OMAKE: BONUS CHAPTER
Kyouya's Narration
I sat back on the recliner beside the large, curtained windows as I flipped the pages of the small album on my lap, listening to the blasted rock music booming out of the speakers of the music player. It was a cd Katsumi had lent me, saying that somehow, a particularly cool guy with glasses and black hair needed to cool down a bit and go a little crazy. I smiled right then and pecked her on the forehead, bidding her a good night.
Falling in love had long escaped my mind until now. I did not fill my fantasies with a wedding of me and the girl I treasured the most--no, I did not expect such nonsense things to happen. Being amongst a wealthy social circle, I did not expect any girl to come and smile for me, or come greet me warmly, nor see me as who I really am--see my shell breaking, exposing me for the world to see. It would always be for profit and not for silly romances like that. Because it was a regular drill for us rich people.
When Mori told me he was getting married to someone he truly loved, I felt happy for him. Because then, he found his own joy. But somehow, I felt envy. Nobody forced him to do things that he never wanted. I was jealous because he was free and with that, I felt annoyed. Because I wasn't.
Meeting Katsumi that night on the bar wasn't a total accident. I knew she would be there and I wanted to meet the girl of Mori's heart. The girl of my best friend. But a girl attending a bar like that wouldn't be someone you could always be proud of. It wasn't someone of finesse that you could show off to other prominent people of our circle and stand out. She was one mere girl of no subtlety.
But when she kissed me that night, I felt that a part of me had changed. That she had triggered a part of me that made me feel different.
Maybe that was when I fell in love with her. I didn't know when, exactly, but I just did. Because she changed something inside of me that even I couldn't tell what.
Whenever I would be with her, everything else didn't matter. I kept on forgetting things and I would do something I couldn't understand. And then, I find myself surprised that my fingers were already intertwined with hers, or my lips had already landed on her soft ones, or my arms have already made their way around her, feeling every bit of her warmth.
Every time we would touch would be a new and different feeling. I would always enjoy how her heart would race and then I would be able to hear her heart beating, whispering soothing music against my ear. I would always smile at how her cheeks would flush whenever I would come peck her on the cheek, or on the forehead. And then, her eyelashes would flutter in surprise whenever I kiss her without warning.
It was a different feeling. It was something that puzzled me that's why it kept me with interest. It was something that I would always welcome.
---
Mori caught us both off guard when stood lean by the car, smiling at our direction as he kept his eyes on the girl beside me. He came to pick her up. I held her tighter because I knew, that right after this moment I would never feel anything close to this like before.
Because three weeks from now, she was getting married. And it would break my heart.
These were the facts that escaped me when I was with her. Every moment would be something I wanted to focus myself with and everything else didn't matter.
She was getting married, Kyouya. I told myself as I felt her pull her hand suddenly away. And then, Mori came and hugged her close, kissing the top of her head as he whispered how much he loved her and how much he missed being with her, hugging her like this.
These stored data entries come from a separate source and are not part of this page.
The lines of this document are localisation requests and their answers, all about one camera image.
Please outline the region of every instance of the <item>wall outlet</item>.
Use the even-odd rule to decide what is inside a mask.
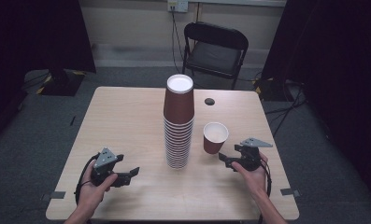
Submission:
[[[188,0],[167,0],[167,11],[188,12]]]

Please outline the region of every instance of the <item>gray carpet floor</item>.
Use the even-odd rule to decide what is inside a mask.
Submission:
[[[60,223],[45,217],[78,129],[99,86],[164,87],[175,67],[97,68],[73,97],[36,94],[44,76],[24,85],[22,109],[0,134],[0,224]],[[236,90],[252,91],[259,69],[242,69]],[[46,71],[27,74],[25,80]],[[228,90],[231,81],[196,74],[195,88]],[[265,112],[291,102],[263,102]],[[269,114],[272,133],[282,116]],[[300,217],[291,223],[371,223],[371,194],[341,152],[331,143],[311,106],[293,109],[275,135],[278,152],[296,197]]]

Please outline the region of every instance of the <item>electrical cable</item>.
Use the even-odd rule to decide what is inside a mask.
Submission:
[[[261,75],[261,74],[262,74],[262,71],[259,72],[259,73],[257,73],[257,74],[255,75],[255,79],[258,79],[258,75]]]
[[[273,118],[272,120],[270,120],[269,122],[269,126],[272,125],[273,121],[275,121],[276,119],[280,118],[281,116],[283,116],[285,113],[287,113],[287,111],[289,110],[290,108],[287,108],[287,109],[284,109],[284,113],[281,113],[279,114],[277,117]]]
[[[267,197],[270,197],[270,192],[272,191],[272,178],[270,176],[270,168],[269,168],[269,165],[267,164],[267,162],[265,160],[261,159],[261,161],[263,161],[264,164],[266,165],[266,166],[263,166],[261,164],[262,168],[264,169],[264,172],[266,173],[266,179],[267,179],[266,194],[267,194]],[[262,224],[263,220],[264,220],[264,218],[263,218],[262,214],[260,214],[260,217],[258,219],[258,224]]]
[[[196,22],[199,21],[199,8],[200,8],[200,3],[197,3]]]
[[[206,87],[204,87],[204,86],[202,86],[202,85],[200,85],[200,84],[198,84],[198,83],[196,83],[196,82],[193,82],[193,83],[194,83],[195,86],[198,86],[198,87],[200,87],[200,88],[202,88],[202,89],[206,89]]]
[[[239,80],[239,81],[248,81],[248,82],[256,81],[256,79],[245,79],[245,78],[237,78],[237,80]]]
[[[274,113],[284,112],[284,111],[287,111],[288,109],[293,109],[293,108],[299,107],[299,106],[303,105],[304,103],[306,103],[307,102],[306,99],[304,101],[302,101],[301,103],[298,103],[299,102],[299,96],[300,96],[300,94],[302,92],[302,87],[303,86],[299,86],[298,93],[297,93],[297,95],[296,95],[296,97],[295,97],[295,99],[293,101],[294,104],[292,104],[290,107],[268,111],[268,112],[265,112],[265,114],[268,115],[268,114],[274,114]]]
[[[181,45],[179,43],[179,36],[178,36],[177,24],[176,24],[176,19],[174,17],[174,10],[173,9],[171,10],[171,15],[172,15],[172,18],[173,18],[173,28],[172,28],[172,32],[171,32],[171,50],[172,50],[172,53],[173,53],[173,62],[174,62],[174,65],[176,66],[177,72],[180,74],[180,71],[179,71],[179,69],[177,67],[177,63],[176,63],[176,57],[175,57],[175,54],[174,54],[174,30],[176,30],[176,34],[177,34],[179,54],[181,55],[182,61],[184,59],[183,59],[183,56],[182,56]]]
[[[38,85],[38,84],[40,84],[40,83],[43,83],[43,82],[48,78],[49,74],[50,74],[50,72],[45,73],[45,74],[42,74],[42,75],[37,76],[37,77],[33,77],[33,78],[31,78],[30,80],[25,81],[25,82],[22,84],[23,86],[24,86],[25,84],[27,84],[27,83],[29,83],[29,82],[35,80],[35,79],[38,79],[38,78],[44,77],[42,80],[38,81],[37,83],[32,84],[32,85],[29,85],[29,86],[27,86],[27,87],[22,87],[21,89],[22,89],[23,91],[25,91],[25,90],[27,90],[27,89],[30,89],[31,87],[34,87],[34,86],[36,86],[36,85]]]
[[[288,114],[290,113],[290,111],[292,110],[292,109],[294,109],[295,107],[295,104],[299,101],[299,96],[300,96],[300,94],[301,94],[301,90],[302,90],[302,87],[300,87],[299,88],[299,91],[298,91],[298,94],[296,95],[296,98],[293,100],[293,104],[289,107],[289,108],[287,108],[286,110],[285,110],[285,112],[283,113],[283,114],[281,114],[281,115],[279,115],[278,116],[278,118],[279,117],[281,117],[282,115],[284,115],[284,118],[280,121],[280,123],[278,124],[278,127],[276,128],[276,130],[274,131],[274,133],[273,133],[273,137],[275,137],[276,136],[276,133],[278,133],[278,129],[281,127],[281,124],[284,122],[284,120],[287,118],[287,116],[288,116]]]
[[[84,167],[83,170],[82,170],[82,173],[81,173],[81,175],[80,175],[80,178],[79,178],[79,181],[78,181],[78,184],[77,184],[77,188],[75,189],[75,192],[74,192],[74,194],[75,194],[75,202],[77,203],[77,205],[78,205],[78,202],[79,202],[80,190],[81,190],[82,186],[83,186],[84,184],[90,182],[90,181],[86,181],[86,182],[84,182],[84,183],[81,183],[81,182],[82,182],[82,179],[83,179],[83,176],[85,175],[85,172],[86,172],[86,170],[87,170],[87,168],[88,168],[90,162],[92,162],[93,160],[97,160],[97,158],[98,158],[99,155],[100,155],[100,153],[98,152],[96,155],[92,156],[92,157],[88,160],[88,162],[86,162],[86,165],[85,165],[85,167]],[[87,224],[92,224],[92,222],[91,222],[90,220],[87,220],[86,223],[87,223]]]

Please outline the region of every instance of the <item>brown paper cup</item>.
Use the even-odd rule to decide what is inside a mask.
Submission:
[[[209,154],[218,153],[229,136],[228,129],[225,125],[218,122],[208,123],[203,130],[203,134],[203,147],[205,152]]]
[[[193,119],[193,81],[185,75],[173,75],[167,80],[164,97],[164,117],[174,124]]]

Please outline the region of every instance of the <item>white wall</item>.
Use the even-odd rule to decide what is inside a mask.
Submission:
[[[91,43],[108,44],[120,55],[138,55],[144,61],[172,61],[173,20],[166,1],[80,0],[80,5]],[[263,66],[282,10],[283,7],[190,2],[187,13],[175,13],[175,21],[182,47],[183,29],[196,17],[236,28],[250,42],[245,63]],[[175,52],[180,62],[176,37]]]

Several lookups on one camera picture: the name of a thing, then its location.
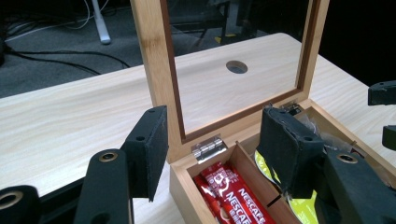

I wanted to push him away as all logical thoughts fluttered out of my mind and something that hurt slashed me by the heart. It was painful, yes...to see the girl you love being taken by someone else.
But then, I realized that I was in no position of doing that. I may not know what kind of feelings Katsumi had for Mori, or what she had for me, but if I came stealing her away, Mori would be hurt. He was my best friend and no matter how much I wanted Katsumi to be mine, I could not. Because I don't want to break that bond Mori and I had.
---
'I love you, Kyouya.'
Those were the words she whispered on my ear as she pulled me closer that night as we mounted the tower for the third time. It soothed me, and warmed me inside. She had that certain type of enigma that made me feel weak and she would be the death of me.
I love her.
But right now, we were trapped in one situation on which we have to choose.
'I love you too.'
Those were the words I told her--the only words that came out of my lips for the very first time. But as much as I wanted to be with her, it was somehow impossible. Because choosing would leave somebody hurt behind. And that would be the last thing we wanted to happen.